**What to work on:** The lines below must be transcribed exactly as given, with the images removed.

**Data shown:**
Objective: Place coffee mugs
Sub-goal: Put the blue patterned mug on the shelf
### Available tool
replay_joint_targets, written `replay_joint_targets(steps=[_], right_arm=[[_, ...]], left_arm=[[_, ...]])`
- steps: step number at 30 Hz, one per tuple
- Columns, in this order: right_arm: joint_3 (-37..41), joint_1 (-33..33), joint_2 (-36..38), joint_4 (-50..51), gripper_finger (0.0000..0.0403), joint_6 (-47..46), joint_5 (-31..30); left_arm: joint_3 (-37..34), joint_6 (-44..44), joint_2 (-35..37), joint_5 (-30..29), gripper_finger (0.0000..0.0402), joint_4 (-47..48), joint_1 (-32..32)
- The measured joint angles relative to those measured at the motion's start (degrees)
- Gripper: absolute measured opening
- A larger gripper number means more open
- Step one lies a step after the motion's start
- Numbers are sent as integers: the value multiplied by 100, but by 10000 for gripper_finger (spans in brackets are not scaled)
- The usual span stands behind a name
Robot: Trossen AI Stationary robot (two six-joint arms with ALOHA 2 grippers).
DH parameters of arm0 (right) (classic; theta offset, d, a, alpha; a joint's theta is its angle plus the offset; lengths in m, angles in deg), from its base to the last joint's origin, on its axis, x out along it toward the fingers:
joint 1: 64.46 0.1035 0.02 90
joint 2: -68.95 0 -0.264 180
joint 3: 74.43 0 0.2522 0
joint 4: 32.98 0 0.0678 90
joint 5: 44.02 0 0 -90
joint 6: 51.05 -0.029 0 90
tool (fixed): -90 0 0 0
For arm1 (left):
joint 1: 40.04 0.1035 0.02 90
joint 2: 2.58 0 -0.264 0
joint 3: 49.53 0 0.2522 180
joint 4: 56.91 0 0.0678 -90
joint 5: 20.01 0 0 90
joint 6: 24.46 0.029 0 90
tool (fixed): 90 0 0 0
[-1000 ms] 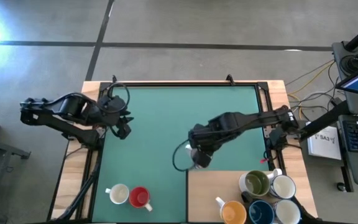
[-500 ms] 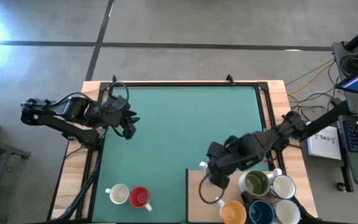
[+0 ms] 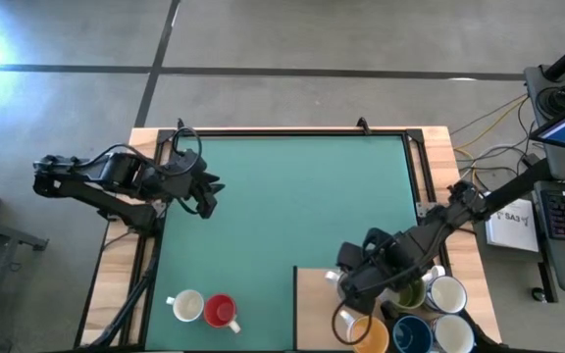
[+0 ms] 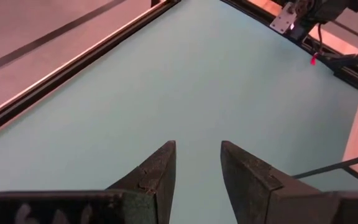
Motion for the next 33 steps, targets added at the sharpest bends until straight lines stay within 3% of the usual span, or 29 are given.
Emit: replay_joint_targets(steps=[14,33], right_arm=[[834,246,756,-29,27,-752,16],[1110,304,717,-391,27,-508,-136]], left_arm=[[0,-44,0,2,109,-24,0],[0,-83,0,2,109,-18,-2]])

**Task result:**
Objective: Place coffee mugs
Sub-goal: Put the blue patterned mug on the shelf
### Available tool
replay_joint_targets, written `replay_joint_targets(steps=[_], right_arm=[[_, ...]], left_arm=[[_, ...]])`
- steps: step number at 30 Hz, one per tuple
- Columns, in this order: right_arm: joint_3 (-37..41), joint_1 (-33..33), joint_2 (-36..38), joint_4 (-50..51), gripper_finger (0.0000..0.0403), joint_6 (-47..46), joint_5 (-31..30); left_arm: joint_3 (-37..34), joint_6 (-44..44), joint_2 (-35..37), joint_5 (-30..29), gripper_finger (0.0000..0.0402), joint_4 (-47..48), joint_1 (-32..32)
- The measured joint angles relative to those measured at the motion's start (degrees)
- Gripper: absolute measured opening
- A larger gripper number means more open
- Step one lies a step after the motion's start
- Numbers are sent as integers: the value multiplied by 100, but by 10000 for gripper_finger (spans in brackets are not scaled)
- The usual span stands behind a name
Robot: Trossen AI Stationary robot (two six-joint arms with ALOHA 2 grippers).
DH parameters of arm0 (right) (classic; theta offset, d, a, alpha; a joint's theta is its angle plus the offset; lengths in m, angles in deg), from its base to the last joint's origin, on its axis, x out along it toward the fingers:
joint 1: 64.46 0.1035 0.02 90
joint 2: -68.95 0 -0.264 180
joint 3: 74.43 0 0.2522 0
joint 4: 32.98 0 0.0678 90
joint 5: 44.02 0 0 -90
joint 6: 51.05 -0.029 0 90
tool (fixed): -90 0 0 0
For arm1 (left):
joint 1: 40.04 0.1035 0.02 90
joint 2: 2.58 0 -0.264 0
joint 3: 49.53 0 0.2522 180
joint 4: 56.91 0 0.0678 -90
joint 5: 20.01 0 0 90
joint 6: 24.46 0.029 0 90
tool (fixed): 90 0 0 0
[-1000 ms] 
[-500 ms] 
[+0 ms] 
[+0 ms] 
Motion for the next 33 steps, targets added at the sharpest bends until straight lines stay within 3% of the usual span, or 29 are given.
Emit: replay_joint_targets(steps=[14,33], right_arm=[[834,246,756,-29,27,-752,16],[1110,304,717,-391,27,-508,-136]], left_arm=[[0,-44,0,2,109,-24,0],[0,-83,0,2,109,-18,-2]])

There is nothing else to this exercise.